Task objective:
Begin at the top of the entries below and write out every line through the one containing "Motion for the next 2", excluding pictures.

Data shown:
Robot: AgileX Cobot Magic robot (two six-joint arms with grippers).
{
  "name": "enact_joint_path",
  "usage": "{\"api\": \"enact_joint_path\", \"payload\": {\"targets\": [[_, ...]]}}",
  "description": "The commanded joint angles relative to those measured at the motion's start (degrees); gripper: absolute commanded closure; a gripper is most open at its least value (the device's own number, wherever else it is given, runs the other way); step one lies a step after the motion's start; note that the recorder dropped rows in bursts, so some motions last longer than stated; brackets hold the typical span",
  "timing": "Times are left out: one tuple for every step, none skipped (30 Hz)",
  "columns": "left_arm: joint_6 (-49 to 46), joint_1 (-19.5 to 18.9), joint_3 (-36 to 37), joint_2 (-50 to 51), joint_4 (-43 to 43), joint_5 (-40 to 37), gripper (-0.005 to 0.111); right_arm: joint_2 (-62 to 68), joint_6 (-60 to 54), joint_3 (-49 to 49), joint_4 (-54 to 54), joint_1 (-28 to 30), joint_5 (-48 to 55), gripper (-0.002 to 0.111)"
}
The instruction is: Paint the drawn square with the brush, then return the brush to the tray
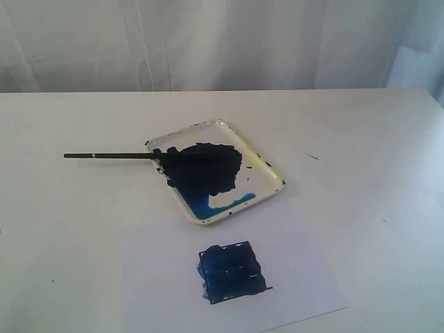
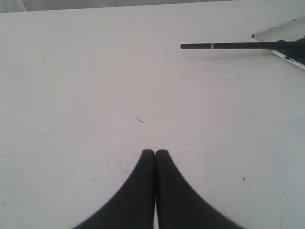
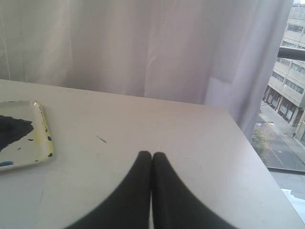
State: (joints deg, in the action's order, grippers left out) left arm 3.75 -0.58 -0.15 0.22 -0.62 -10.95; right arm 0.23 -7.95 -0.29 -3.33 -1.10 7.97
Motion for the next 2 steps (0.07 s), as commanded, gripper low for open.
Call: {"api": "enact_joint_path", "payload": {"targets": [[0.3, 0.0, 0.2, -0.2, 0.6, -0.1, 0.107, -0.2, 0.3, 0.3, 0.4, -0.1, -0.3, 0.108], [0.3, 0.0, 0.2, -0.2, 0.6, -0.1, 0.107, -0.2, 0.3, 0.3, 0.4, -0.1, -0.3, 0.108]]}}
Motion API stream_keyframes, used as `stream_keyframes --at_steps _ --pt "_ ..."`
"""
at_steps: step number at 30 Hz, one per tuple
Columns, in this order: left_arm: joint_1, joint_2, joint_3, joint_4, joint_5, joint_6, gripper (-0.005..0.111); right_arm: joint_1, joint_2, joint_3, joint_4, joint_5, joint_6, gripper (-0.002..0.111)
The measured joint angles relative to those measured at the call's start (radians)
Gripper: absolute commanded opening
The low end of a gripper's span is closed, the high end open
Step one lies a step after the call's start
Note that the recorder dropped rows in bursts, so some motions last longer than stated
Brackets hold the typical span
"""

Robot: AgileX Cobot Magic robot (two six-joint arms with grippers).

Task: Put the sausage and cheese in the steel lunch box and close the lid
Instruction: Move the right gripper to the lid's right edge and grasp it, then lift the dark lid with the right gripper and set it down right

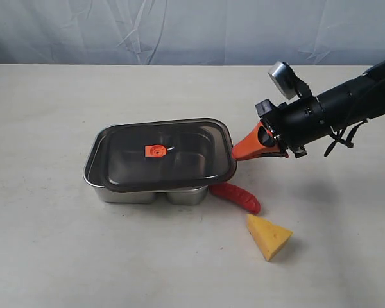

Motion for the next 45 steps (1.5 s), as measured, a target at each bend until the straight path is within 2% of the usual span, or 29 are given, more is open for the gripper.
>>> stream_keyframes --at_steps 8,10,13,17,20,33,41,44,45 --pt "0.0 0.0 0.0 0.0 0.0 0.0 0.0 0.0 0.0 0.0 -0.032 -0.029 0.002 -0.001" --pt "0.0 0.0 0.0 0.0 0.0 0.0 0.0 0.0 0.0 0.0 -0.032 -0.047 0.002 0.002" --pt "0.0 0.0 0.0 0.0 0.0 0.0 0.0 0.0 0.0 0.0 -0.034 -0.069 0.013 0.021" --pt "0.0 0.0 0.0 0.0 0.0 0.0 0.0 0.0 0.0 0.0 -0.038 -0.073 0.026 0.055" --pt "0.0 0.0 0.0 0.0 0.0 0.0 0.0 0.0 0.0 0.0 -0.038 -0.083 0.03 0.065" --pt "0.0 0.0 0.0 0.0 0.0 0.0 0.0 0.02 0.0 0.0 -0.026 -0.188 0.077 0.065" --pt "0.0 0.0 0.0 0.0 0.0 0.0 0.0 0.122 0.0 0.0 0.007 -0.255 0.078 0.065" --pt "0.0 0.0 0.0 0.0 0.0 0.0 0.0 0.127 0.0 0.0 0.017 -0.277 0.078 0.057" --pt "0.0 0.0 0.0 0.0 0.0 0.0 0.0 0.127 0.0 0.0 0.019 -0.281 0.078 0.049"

Result of the exercise:
Robot: AgileX Cobot Magic robot (two six-joint arms with grippers).
{
  "name": "enact_joint_path",
  "usage": "{\"api\": \"enact_joint_path\", \"payload\": {\"targets\": [[_, ...]]}}",
  "description": "The commanded joint angles relative to those measured at the motion's start (degrees); gripper: absolute commanded closure; a gripper is most open at its least value (the device's own number, wherever else it is given, runs the other way); step one lies a step after the motion's start; note that the recorder dropped rows in bursts, so some motions last longer than stated; brackets hold the typical span",
  "timing": "Times are left out: one tuple for every step, none skipped (30 Hz)",
  "columns": "left_arm: joint_6 (-49 to 46), joint_1 (-19.5 to 18.9), joint_3 (-36 to 37), joint_2 (-50 to 51), joint_4 (-43 to 43), joint_5 (-40 to 37), gripper (-0.005 to 0.111); right_arm: joint_2 (-62 to 68), joint_6 (-60 to 54), joint_3 (-49 to 49), joint_4 (-54 to 54), joint_1 (-28 to 30), joint_5 (-48 to 55), gripper (-0.002 to 0.111)"
}
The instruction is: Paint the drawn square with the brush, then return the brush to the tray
State: (joints deg, in the action's order, grippers left out) left arm 3.75 -0.58 -0.15 0.22 -0.62 -10.95; right arm 0.23 -7.95 -0.29 -3.33 -1.10 7.97
Motion for the next 2 steps (0.07 s), as commanded, gripper low for open.

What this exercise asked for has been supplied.